L'habitude du président Donald Trump d'offrir des chaussures mal ajustées aux membres du Cabinet constitue un rituel d'humiliation calculé conçu pour renforcer le contrôle autoritaire, selon des analystes spécialisés en psychologie des sectes et tactiques autoritaires.
Le chroniqueur de Salon Chauncey DeVega soutient que les Oxfords en cuir Florsheim à 145 $ servent de « serment de loyauté » dans un schéma plus large de dégradation publique.

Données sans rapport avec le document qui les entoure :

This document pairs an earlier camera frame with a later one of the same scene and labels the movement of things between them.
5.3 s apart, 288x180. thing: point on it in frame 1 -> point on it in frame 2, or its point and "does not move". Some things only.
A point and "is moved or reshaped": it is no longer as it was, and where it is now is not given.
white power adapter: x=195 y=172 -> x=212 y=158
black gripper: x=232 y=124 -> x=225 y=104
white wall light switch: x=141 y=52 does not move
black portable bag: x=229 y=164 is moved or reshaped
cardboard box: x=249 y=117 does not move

Les photos montrent que les chaussures du secrétaire d'État Marco Rubio sont considérablement surdimensionnées, Trump se moquant apparemment des responsables au sujet de la taille des pieds, faisant allusion à la puissance sexuelle. L'expert en psychologie des sectes Stephen Hassan a retracé la stratégie à la manipulation autoritaire classique, expliquant que les adeptes de sectes sont « psychologiquement et émotionnellement programmés » pour penser, ressentir et se comporter comme le chef de la secte. DeVega compare la tactique aux dictateurs historiques comme Staline, qui exigeait des applaudissements sans fin et forçait ses subordonnés à danser sur commande.
Les membres du Cabinet de Trump acceptent publiquement l'humiliation tout en maintenant des rôles de « flagorneurs bouffons » louant Trump comme le « plus grand président de l'histoire américaine ».